The production of monoliths and their coating with the catalytically active components is well known the state of the art. Nevertheless, some aspects are shortly summarized below.

To produce monolithic ceramic elements, it is, for example, possible to produce a mixture of talc, clay and an aluminum oxide supplying component and silicon oxide, mix the mixture to form a molding composition, shape the mixture, dry the raw product and heat it at a temperature of from 1200 to 1500°C to give a ceramic which comprises mainly cordierite and which has a low coefficient of thermal expansion. This ceramic mass can then be powdered and mixed together with inorganic and/or organic additives, solvent (e.g. water), peptizing agent (e.g. acids) for setting the pH, and a permanent binder (e.g. a colloidal solution or sol) to form an extrudable paste. The paste is then extruded. Parameters in the extrusion which are important in respect of the properties of the monolith products are not only the quality of the nozzle and the type and properties of the materials used for producing the formable mixture but also the additives added, the pH, the water content and the force used in extrusion. The additives employed in extrusion are, for example, celluloses, CaCl2, ethylene glycols, diethylene glycols, alcohols, wax, paraffin, acids and heat-resistant inorganic fibers. Apart from water, it is also possible to use other solvents such as ketones, alcohols and ethers. The addition of additives can lead to improved properties of the monoliths, for example formation of microcracks, which improves the thermal shock resistance, improved porosity and better absorption capacity and increased mechanical strength or low thermal expansion.
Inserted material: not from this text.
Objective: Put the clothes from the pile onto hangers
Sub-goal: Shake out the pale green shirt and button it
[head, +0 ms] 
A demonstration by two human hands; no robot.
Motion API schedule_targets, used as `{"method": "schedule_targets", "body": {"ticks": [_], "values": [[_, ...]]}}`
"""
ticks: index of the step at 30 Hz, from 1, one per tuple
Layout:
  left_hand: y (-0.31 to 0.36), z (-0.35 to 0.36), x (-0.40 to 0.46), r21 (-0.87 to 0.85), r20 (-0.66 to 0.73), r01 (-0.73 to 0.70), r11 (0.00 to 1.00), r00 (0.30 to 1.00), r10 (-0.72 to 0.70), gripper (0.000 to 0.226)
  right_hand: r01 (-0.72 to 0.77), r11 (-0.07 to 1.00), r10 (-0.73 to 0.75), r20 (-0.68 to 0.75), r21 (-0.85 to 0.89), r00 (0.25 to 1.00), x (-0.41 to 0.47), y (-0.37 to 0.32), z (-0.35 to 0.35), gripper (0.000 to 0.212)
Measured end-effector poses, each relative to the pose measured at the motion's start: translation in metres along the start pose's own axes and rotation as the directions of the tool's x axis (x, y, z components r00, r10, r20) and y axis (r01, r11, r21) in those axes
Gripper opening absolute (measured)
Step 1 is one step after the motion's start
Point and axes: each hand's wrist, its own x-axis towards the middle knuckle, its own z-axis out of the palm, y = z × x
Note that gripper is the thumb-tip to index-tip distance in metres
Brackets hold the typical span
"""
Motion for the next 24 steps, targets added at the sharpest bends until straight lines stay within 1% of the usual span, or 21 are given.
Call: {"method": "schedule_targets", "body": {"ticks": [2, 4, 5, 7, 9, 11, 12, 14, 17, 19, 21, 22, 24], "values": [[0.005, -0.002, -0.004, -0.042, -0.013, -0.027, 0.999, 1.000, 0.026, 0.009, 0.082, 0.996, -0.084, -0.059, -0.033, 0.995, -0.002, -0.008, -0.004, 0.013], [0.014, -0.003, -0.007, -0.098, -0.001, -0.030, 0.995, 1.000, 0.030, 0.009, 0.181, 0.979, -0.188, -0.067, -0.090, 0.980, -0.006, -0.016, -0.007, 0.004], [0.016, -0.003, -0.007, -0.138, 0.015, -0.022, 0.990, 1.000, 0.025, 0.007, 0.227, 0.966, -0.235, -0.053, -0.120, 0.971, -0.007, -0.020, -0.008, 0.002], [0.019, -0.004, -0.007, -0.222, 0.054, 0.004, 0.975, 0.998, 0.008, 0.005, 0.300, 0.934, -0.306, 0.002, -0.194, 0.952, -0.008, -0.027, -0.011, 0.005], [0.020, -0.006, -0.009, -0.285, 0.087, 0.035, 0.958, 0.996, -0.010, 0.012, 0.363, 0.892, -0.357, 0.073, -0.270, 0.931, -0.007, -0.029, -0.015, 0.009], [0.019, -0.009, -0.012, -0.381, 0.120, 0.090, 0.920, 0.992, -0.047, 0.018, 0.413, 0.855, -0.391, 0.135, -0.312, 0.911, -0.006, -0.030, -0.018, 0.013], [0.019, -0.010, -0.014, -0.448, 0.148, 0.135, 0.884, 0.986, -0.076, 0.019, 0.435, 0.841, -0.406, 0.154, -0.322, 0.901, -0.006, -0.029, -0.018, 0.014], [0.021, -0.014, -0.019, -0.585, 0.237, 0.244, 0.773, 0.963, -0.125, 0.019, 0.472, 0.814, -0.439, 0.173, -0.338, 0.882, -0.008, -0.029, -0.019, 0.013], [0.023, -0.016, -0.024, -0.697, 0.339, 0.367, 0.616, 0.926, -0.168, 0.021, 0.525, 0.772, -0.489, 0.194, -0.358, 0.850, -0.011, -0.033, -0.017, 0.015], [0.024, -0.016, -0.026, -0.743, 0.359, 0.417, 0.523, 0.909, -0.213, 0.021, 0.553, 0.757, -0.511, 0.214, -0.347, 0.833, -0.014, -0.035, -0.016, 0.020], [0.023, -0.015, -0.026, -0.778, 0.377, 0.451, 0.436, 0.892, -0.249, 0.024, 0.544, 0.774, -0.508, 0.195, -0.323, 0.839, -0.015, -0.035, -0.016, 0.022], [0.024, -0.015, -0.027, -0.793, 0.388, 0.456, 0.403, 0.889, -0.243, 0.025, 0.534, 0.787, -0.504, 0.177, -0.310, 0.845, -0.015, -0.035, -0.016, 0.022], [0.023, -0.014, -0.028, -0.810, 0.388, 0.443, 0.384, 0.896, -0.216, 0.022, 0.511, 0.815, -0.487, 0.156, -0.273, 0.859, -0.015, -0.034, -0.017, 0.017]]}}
The bare monolithic structure can then be coated with a precursor of the catalytically active components, for example by wet impregnation with noble metal salts as they are also used for the impregnation of other supported catalysts. The macroporous structure of the ceramic monoliths aids the anchoring of the washcoat layer. The way of coating with the washcoat can be carried out by different methods. In one method, the macroporous support is (partly) filled with the washcoat material having a large surface area. In another method, the washcoat can be deposited as a layer in the pores of the ceramic support. The filling of the pores leads to a very strong interaction between monolith and washcoat since the major part of the washcoat layer is actually fixed in the pores of the support and not only bound to the outer surface of the monolith channels. This manner of coating is carried out using a solution (or a sol) of the material to be deposited or using a solution comprising very small colloidal particles. The disadvantage of carrying out the coating by filling of the pores is that the amount of coating which can be deposited is limited since the pores become completely filled at some time and the washcoat becomes inaccessible. The coated monoliths are then dried and calcined to finish the catalyst preparation.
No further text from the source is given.